DESCRIPTION OF THE TASK: Where in the data below does the word "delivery" appear? Copy every line that has it.

RECORD SET:
<<<<

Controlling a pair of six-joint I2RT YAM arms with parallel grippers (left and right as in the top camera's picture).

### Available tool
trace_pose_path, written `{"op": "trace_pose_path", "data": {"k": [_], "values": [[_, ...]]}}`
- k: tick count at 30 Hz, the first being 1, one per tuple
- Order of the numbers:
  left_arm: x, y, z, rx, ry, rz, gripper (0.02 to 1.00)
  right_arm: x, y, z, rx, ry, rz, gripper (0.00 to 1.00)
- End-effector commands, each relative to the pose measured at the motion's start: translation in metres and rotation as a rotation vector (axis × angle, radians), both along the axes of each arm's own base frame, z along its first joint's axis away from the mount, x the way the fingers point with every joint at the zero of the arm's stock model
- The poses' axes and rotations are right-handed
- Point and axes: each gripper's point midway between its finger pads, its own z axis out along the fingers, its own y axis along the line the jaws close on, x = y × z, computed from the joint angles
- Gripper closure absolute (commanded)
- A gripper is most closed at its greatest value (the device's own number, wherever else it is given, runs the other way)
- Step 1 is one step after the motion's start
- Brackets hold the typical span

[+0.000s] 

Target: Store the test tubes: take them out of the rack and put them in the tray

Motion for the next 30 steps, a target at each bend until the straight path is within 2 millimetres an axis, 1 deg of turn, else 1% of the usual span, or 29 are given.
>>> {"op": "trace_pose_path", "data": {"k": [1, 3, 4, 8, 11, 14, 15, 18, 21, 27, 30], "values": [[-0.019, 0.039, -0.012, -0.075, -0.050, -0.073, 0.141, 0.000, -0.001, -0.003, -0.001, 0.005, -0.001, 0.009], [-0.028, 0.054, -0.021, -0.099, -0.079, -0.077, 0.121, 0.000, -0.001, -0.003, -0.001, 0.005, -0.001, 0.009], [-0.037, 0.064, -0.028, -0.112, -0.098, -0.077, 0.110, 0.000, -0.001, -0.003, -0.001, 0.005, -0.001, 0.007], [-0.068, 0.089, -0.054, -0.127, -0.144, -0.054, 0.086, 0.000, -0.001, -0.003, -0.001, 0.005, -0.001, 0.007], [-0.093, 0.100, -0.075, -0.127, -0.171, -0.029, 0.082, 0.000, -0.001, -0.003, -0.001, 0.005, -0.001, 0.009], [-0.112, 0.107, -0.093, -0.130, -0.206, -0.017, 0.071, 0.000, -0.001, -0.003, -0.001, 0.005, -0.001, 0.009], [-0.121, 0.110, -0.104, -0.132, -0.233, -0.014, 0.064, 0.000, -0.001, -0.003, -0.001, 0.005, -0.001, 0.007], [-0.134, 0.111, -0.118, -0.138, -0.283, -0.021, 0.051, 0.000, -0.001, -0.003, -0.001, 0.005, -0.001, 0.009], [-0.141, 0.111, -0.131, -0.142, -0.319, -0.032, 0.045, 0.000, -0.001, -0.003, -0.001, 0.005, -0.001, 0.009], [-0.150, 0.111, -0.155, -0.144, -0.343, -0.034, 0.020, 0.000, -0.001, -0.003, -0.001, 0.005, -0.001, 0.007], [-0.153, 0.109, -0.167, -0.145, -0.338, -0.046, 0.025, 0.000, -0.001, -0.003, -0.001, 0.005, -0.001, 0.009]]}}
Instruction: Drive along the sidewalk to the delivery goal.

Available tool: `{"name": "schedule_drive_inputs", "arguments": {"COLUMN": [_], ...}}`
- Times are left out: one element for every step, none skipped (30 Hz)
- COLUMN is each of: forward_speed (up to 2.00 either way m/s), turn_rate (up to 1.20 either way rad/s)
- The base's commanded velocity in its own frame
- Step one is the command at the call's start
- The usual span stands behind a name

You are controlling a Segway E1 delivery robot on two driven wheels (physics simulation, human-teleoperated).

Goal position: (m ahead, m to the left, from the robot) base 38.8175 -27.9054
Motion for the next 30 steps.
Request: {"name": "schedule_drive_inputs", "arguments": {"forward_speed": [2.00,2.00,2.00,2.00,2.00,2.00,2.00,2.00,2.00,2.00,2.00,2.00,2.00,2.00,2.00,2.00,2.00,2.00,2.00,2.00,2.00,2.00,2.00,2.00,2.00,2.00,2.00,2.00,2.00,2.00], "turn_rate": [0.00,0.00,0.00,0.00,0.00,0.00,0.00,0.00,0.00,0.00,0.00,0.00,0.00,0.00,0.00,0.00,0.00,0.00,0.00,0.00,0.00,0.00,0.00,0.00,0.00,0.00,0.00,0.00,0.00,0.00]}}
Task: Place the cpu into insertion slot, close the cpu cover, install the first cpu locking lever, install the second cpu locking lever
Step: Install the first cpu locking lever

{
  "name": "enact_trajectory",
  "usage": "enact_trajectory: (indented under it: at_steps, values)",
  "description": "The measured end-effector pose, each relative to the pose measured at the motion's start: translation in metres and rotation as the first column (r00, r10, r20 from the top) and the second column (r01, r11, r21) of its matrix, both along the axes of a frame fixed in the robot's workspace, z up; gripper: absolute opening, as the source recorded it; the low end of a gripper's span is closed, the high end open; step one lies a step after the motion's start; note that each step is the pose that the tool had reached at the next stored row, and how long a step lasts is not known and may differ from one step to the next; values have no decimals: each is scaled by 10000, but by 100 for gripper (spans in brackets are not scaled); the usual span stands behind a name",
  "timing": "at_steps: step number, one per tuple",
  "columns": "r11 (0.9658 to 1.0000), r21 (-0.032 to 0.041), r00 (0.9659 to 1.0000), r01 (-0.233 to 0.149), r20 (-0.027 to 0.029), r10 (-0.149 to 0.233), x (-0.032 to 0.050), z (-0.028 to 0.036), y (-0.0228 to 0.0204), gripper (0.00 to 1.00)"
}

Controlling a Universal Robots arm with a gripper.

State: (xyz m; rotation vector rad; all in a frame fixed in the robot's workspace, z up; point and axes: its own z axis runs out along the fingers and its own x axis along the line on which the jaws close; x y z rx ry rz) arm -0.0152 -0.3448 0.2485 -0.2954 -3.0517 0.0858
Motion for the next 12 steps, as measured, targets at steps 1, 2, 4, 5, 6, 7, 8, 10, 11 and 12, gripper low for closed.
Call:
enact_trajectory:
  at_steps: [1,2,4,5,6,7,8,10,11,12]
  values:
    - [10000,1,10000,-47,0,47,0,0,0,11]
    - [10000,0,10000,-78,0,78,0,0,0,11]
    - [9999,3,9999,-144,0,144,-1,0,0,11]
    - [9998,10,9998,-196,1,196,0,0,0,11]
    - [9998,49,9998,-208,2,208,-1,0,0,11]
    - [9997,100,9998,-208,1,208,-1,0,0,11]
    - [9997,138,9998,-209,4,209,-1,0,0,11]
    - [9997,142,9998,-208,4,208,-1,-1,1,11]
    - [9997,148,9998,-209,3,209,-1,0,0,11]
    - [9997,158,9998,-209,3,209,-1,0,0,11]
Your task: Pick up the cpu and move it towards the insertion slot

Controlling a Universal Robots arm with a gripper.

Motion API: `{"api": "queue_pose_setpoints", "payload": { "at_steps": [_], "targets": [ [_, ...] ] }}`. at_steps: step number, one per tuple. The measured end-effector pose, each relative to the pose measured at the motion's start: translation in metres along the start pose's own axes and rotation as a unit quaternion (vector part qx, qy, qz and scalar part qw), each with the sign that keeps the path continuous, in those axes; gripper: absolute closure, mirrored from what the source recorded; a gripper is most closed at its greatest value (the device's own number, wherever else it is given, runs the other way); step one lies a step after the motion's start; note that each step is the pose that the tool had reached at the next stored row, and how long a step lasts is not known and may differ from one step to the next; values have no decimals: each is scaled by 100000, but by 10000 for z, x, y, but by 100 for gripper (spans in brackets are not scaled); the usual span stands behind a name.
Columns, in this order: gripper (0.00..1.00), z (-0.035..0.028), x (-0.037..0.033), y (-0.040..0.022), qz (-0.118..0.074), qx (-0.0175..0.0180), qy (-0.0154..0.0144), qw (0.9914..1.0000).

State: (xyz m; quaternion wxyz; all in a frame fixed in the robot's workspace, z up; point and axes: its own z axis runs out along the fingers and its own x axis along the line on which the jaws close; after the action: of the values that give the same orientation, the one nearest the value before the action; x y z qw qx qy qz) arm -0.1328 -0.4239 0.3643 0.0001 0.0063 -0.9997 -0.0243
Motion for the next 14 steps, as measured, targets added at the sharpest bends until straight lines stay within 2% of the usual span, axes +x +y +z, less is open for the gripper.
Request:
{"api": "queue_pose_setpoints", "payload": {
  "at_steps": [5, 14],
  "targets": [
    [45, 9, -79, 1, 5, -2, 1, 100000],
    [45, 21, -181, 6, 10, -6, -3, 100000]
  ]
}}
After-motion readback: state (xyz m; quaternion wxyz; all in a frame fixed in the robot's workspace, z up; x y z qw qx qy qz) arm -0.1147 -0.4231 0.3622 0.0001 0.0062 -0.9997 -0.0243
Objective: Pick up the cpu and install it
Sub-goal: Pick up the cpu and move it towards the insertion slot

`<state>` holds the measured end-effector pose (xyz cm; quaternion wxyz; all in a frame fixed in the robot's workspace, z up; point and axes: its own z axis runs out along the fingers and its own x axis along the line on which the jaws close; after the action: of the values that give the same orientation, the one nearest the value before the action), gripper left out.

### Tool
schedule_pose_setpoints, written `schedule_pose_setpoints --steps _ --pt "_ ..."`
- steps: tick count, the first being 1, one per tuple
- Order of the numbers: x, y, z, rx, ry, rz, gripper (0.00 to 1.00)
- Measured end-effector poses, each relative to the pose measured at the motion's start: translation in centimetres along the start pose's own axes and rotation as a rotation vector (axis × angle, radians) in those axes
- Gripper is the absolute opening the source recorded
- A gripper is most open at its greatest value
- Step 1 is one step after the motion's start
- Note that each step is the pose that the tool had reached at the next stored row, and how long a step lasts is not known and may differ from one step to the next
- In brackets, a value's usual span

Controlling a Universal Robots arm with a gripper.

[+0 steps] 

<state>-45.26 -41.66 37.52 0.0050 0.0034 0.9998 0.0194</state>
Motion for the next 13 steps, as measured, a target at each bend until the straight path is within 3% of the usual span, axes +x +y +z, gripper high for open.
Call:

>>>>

REPLY:
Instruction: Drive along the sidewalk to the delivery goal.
You are controlling a Segway E1 delivery robot on two driven wheels (physics simulation, human-teleoperated).

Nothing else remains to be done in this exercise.